La Aduana de Bernardo de Irigoyen ha encendido las alarmas con un edicto de notificación que pone contra las cuerdas a varios individuos y propietarios de mercaderías. El mensaje es claro y contundente: ¡o aparecen o pierden todo! Esta medida, amparada en el Artículo 1013 inciso i) del Código Aduanero, busca ubicar a personas cuyo domicilio se desconoce o se encuentran fuera del país, citándolas a comparecer en un plazo de diez días hábiles para presentar su defensa ante diversas infracciones.
Las multas mínimas detalladas en el edicto son impactantes, con cifras que van desde los $35.112,00 hasta los $2.448.253,28. Además del castigo económico, la Aduana intima a los titulares de la mercadería a que, en el mismo plazo, soliciten una destinación aduanera permitida, previo pago de multas y tributos. De no hacerlo, la mercadería será considerada abandonada en favor del Estado Nacional, lo que implicaría su venta pública o disposición según la Ley 25.603.
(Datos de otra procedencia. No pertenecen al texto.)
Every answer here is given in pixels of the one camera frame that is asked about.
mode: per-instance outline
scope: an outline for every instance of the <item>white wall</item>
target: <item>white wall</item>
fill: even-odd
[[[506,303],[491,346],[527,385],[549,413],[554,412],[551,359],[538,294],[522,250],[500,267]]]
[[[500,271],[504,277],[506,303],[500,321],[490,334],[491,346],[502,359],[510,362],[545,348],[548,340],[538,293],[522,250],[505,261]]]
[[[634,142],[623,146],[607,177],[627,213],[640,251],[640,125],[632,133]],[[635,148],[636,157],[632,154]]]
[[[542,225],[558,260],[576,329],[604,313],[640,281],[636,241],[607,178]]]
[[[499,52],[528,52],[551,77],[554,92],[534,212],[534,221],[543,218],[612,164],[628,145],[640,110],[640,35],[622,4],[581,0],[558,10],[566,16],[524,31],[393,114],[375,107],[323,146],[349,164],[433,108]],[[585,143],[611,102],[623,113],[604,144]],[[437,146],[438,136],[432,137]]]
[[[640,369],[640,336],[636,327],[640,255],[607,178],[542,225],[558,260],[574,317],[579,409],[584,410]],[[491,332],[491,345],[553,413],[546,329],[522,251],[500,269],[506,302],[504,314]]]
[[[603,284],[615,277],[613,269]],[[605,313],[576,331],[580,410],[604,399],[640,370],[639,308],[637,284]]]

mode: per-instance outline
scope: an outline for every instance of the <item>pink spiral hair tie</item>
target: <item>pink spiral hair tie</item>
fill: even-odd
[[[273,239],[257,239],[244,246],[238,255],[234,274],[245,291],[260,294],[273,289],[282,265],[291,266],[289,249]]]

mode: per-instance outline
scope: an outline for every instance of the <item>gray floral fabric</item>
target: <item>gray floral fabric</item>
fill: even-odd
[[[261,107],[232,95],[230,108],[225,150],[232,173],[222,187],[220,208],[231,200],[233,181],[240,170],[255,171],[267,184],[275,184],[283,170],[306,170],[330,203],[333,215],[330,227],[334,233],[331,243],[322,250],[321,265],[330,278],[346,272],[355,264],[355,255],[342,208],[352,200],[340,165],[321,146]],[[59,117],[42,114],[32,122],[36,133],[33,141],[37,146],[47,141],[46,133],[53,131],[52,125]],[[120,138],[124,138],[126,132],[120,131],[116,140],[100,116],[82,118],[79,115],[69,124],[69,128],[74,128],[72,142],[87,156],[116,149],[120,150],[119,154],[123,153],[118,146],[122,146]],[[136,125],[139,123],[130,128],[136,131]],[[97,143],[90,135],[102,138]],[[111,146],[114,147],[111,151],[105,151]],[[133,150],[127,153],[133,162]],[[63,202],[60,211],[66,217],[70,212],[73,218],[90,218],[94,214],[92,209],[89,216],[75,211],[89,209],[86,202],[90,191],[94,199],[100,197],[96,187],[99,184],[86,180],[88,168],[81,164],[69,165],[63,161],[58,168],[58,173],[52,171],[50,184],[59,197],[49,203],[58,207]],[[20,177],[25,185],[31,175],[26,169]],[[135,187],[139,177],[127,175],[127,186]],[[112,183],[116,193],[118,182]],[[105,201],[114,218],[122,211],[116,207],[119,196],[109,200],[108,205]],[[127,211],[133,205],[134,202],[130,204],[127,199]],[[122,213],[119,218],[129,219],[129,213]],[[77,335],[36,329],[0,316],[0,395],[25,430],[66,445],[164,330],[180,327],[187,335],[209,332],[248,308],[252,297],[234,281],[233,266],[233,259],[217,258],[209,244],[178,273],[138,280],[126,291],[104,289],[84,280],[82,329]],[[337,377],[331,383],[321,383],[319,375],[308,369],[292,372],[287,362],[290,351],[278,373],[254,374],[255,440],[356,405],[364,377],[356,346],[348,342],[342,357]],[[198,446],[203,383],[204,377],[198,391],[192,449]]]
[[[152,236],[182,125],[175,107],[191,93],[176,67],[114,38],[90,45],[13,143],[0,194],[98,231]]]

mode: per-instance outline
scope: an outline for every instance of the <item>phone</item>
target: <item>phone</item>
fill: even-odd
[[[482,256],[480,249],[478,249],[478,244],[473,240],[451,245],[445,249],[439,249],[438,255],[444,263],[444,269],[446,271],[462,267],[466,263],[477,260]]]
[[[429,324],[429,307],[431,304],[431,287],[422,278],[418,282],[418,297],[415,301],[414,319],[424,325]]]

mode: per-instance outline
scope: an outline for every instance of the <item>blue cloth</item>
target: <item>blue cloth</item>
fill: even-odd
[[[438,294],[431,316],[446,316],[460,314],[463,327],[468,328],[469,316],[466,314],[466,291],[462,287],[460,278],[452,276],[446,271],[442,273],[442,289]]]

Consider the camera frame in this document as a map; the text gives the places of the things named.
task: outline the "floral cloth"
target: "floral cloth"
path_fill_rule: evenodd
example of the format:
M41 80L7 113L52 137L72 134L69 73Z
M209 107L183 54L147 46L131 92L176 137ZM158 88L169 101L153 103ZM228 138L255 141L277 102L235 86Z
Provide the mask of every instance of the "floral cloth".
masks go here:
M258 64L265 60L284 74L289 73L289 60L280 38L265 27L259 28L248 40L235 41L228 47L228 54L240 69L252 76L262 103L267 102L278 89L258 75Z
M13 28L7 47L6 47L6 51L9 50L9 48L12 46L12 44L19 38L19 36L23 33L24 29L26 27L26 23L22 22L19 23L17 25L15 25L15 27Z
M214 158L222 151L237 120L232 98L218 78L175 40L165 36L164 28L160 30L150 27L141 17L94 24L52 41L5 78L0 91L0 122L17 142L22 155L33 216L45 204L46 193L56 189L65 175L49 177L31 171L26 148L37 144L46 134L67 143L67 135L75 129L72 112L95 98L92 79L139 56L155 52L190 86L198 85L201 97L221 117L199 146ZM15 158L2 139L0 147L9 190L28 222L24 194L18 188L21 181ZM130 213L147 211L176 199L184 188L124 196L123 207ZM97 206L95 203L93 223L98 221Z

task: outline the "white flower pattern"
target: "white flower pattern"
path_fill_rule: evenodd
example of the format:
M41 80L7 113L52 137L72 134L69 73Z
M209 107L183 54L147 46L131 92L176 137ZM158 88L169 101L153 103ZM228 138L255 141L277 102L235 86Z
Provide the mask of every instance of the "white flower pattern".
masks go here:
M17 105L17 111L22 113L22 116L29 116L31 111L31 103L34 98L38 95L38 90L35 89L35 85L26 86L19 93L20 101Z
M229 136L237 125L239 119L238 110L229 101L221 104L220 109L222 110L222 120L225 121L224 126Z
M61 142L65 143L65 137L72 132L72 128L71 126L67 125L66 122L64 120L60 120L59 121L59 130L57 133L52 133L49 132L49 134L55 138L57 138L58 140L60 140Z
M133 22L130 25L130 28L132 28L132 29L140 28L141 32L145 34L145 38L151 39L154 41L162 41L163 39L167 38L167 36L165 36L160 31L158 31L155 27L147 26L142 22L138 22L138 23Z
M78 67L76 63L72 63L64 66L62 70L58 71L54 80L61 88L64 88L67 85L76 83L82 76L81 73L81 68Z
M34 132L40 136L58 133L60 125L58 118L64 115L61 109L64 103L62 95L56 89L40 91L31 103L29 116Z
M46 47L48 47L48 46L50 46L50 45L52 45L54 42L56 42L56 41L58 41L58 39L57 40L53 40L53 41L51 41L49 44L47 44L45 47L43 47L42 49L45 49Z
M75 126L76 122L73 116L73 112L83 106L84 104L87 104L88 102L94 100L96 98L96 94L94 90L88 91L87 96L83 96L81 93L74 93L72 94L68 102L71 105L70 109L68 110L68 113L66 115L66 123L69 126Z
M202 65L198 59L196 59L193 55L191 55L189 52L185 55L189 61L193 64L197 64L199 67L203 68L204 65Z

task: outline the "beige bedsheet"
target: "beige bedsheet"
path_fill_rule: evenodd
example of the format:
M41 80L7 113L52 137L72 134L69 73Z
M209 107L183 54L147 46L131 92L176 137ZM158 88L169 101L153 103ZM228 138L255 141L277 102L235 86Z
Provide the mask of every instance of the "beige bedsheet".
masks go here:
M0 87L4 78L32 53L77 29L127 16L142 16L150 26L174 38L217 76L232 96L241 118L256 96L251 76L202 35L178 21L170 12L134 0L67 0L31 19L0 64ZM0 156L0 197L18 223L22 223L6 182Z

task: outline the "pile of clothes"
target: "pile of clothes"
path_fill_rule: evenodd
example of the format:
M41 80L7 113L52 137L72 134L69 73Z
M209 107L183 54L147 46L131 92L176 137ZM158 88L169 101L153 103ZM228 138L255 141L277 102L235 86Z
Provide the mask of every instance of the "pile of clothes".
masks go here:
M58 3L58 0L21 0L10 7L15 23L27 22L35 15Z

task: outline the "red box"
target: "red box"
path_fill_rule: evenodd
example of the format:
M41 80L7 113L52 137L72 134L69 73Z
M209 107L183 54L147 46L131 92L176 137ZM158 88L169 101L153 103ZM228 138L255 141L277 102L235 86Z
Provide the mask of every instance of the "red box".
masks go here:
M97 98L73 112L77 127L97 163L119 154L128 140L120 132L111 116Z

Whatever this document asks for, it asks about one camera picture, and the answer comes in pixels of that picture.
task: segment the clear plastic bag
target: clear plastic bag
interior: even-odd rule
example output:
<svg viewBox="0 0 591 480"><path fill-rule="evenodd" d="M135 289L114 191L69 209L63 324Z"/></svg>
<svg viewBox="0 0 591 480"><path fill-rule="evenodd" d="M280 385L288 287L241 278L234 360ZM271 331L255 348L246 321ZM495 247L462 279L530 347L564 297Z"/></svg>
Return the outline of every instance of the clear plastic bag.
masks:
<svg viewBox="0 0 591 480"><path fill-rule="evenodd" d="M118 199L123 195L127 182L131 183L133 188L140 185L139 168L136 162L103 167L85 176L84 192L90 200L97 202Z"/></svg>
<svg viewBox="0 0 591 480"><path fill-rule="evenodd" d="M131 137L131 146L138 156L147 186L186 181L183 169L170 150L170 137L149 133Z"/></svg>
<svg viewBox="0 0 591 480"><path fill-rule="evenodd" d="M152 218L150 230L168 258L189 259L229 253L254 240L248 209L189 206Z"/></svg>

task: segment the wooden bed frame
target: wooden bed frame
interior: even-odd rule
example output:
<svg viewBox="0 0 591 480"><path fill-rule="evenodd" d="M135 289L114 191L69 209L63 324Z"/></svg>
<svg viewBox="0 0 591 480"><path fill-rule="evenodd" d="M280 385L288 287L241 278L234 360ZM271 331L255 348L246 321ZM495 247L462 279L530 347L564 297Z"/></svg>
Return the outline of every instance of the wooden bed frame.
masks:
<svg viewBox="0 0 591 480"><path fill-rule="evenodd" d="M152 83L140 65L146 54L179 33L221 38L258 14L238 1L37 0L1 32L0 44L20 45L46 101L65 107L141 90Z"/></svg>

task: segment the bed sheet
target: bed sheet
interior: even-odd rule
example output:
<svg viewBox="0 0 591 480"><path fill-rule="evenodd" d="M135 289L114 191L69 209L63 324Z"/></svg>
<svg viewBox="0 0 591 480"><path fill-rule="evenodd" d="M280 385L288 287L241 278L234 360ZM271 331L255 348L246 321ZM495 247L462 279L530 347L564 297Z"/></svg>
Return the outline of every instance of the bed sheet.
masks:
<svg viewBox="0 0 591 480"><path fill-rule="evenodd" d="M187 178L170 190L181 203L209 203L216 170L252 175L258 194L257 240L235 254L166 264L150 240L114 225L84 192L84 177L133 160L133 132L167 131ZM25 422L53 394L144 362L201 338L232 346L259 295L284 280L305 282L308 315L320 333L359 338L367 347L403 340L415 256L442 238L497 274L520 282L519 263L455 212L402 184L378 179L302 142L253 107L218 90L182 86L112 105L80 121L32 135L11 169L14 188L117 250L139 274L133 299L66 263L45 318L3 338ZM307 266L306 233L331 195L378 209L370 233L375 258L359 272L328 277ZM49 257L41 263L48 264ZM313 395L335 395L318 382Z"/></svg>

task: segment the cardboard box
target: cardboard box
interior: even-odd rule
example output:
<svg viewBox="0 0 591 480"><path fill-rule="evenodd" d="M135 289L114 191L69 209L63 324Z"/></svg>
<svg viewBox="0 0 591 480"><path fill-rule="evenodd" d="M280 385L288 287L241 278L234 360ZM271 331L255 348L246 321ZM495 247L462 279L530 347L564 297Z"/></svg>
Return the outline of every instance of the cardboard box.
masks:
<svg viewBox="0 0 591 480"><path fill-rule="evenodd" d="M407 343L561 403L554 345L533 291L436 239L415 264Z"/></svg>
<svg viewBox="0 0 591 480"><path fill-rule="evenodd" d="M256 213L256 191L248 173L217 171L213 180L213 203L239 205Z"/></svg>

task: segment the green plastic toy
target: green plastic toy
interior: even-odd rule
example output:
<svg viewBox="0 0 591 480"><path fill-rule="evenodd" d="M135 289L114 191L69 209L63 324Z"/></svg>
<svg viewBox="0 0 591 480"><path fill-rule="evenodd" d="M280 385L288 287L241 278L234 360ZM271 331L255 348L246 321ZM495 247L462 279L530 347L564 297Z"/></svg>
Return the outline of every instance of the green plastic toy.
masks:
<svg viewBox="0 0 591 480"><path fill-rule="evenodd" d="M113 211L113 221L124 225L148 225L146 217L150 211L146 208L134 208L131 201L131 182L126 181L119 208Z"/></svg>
Este tipo de avisos subraya la vigilancia constante en las fronteras y la determinación del organismo recaudador por hacer cumplir la normativa. Para los involucrados, la inacción podría resultar en la pérdida total de los bienes y la consolidación de antecedentes aduaneros. Es un recordatorio tajante de la importancia de mantener al día la situación fiscal y aduanera, especialmente para quienes operan en zonas de frontera. La transparencia y el cumplimiento son claves para evitar sorpresas desagradables como estas. ¡No dejes que tu mercadería termine en un remate aduanero!